CFP Communicating Hydrofracking
David Boromisza-Habashi
dbh at COLORADO.EDU
Sat May 31 04:49:48 UTC 2014
Richard Buttny, rbuttny at syr.edu
CFP Communicating Hydrofracking
Call for Papers: “Communicating Hydrofracking,” a special issue of the journal ENVIRONMENTAL COMMUNICATION. Deadline for submissions: January 5, 2015.
Guest editors: Richard Buttny, Syracuse University (rbuttny at syr.edu), & Andrea M. Feldpausch-Parker, SUNY College of Environmental Science and Forestry (amparker at esf.edu)

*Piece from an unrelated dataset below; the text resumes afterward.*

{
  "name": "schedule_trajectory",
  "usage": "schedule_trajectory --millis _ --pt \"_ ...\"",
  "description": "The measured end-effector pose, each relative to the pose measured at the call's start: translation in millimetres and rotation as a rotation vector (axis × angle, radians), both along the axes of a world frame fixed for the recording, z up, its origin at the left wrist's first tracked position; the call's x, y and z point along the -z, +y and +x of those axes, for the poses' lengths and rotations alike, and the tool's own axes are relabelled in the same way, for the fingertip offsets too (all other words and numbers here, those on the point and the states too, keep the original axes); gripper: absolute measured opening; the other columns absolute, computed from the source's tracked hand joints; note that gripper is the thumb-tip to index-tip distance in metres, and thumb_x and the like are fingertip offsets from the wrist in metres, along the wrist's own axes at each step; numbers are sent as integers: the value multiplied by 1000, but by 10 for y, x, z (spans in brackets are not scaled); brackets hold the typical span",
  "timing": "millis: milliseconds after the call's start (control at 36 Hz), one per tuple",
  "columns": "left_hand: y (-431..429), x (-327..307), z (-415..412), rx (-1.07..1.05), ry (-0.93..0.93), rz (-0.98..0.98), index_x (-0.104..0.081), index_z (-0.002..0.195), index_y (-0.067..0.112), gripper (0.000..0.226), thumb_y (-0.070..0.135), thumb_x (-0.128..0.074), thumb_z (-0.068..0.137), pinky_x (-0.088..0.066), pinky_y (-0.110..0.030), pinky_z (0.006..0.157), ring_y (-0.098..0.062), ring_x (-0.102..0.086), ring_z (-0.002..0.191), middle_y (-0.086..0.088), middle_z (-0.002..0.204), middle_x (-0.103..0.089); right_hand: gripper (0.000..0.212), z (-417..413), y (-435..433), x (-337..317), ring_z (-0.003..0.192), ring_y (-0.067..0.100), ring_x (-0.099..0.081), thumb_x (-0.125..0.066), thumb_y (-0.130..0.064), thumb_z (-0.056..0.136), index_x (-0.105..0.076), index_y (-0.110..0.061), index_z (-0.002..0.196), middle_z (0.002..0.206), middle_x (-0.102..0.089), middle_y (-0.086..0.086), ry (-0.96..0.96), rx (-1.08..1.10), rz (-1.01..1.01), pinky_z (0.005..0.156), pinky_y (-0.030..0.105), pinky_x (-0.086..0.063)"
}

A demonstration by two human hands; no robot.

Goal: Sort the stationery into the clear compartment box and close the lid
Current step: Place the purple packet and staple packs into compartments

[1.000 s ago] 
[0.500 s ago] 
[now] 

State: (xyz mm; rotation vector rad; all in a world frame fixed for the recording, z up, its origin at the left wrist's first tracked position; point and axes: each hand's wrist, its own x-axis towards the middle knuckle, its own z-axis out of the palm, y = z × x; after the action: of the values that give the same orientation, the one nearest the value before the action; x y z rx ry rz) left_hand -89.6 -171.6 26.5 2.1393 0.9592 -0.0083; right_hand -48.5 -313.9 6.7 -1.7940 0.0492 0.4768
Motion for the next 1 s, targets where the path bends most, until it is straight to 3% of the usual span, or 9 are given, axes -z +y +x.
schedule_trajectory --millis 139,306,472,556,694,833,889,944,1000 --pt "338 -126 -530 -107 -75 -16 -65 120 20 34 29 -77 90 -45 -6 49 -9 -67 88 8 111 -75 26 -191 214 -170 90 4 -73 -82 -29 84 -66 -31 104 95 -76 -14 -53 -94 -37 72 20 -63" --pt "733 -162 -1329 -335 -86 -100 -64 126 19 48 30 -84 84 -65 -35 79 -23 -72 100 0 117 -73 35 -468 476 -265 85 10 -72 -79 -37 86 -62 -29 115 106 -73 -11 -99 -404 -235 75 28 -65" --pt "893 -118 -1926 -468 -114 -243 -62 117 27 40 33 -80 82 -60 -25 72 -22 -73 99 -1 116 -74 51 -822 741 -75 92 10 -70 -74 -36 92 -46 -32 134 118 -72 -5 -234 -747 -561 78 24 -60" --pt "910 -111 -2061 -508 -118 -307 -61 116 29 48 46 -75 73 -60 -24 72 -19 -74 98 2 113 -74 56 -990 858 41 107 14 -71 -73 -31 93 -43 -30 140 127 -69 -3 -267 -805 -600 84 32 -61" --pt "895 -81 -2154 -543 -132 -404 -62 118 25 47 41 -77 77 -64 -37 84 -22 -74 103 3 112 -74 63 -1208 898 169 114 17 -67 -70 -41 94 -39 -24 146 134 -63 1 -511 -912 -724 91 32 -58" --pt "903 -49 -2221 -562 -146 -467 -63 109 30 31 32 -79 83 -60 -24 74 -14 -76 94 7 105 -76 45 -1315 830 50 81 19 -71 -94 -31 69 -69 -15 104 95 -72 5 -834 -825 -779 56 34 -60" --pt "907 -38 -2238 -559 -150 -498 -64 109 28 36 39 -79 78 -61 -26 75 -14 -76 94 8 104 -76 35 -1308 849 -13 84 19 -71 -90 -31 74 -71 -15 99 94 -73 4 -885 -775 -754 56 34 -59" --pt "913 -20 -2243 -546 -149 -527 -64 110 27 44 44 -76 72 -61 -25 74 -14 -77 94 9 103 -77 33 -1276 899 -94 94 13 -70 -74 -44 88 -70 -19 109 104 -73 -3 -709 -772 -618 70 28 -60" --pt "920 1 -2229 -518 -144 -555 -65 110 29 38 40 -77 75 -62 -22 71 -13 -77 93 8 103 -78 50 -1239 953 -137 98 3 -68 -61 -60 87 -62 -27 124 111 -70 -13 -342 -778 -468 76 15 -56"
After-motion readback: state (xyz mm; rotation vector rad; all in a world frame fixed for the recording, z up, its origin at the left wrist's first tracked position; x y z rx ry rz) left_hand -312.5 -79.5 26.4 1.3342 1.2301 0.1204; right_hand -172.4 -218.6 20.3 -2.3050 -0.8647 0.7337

High-volume, horizontal hydraulic fracturing (HVHHF) is an unconventional method of gas and oil extraction commonly known as “hydrofracking” or “fracking” in North America and the UK, or coal-seam gas extraction in Australia. HVHHF involves injecting water, sand, and chemicals into horizontal wells to fracture shale or coal seams to release deposits of natural gas and oil. HVHHF has been called a “game changer” for energy production world-wide. In depressed rural areas, natural gas drilling is seen as an economic boon for communities. Natural gas is touted as a cleaner burning source of energy than coal and a way to reduce green-house gas emissions. HVHHF, however, comes with a suite of social and environmental concerns such as water contamination, air pollution, increased truck traffic and road damage, seismic activity, economic boom-bust cycling, and industrial stigma. The cumulative impacts of HVHHF on local communities, the environment and on anthropogenic climate change are currently unknown but its impact on other fossil fuel and renewable energy sources and supporting technologies is already becoming obvious to energy and environmental researchers alike.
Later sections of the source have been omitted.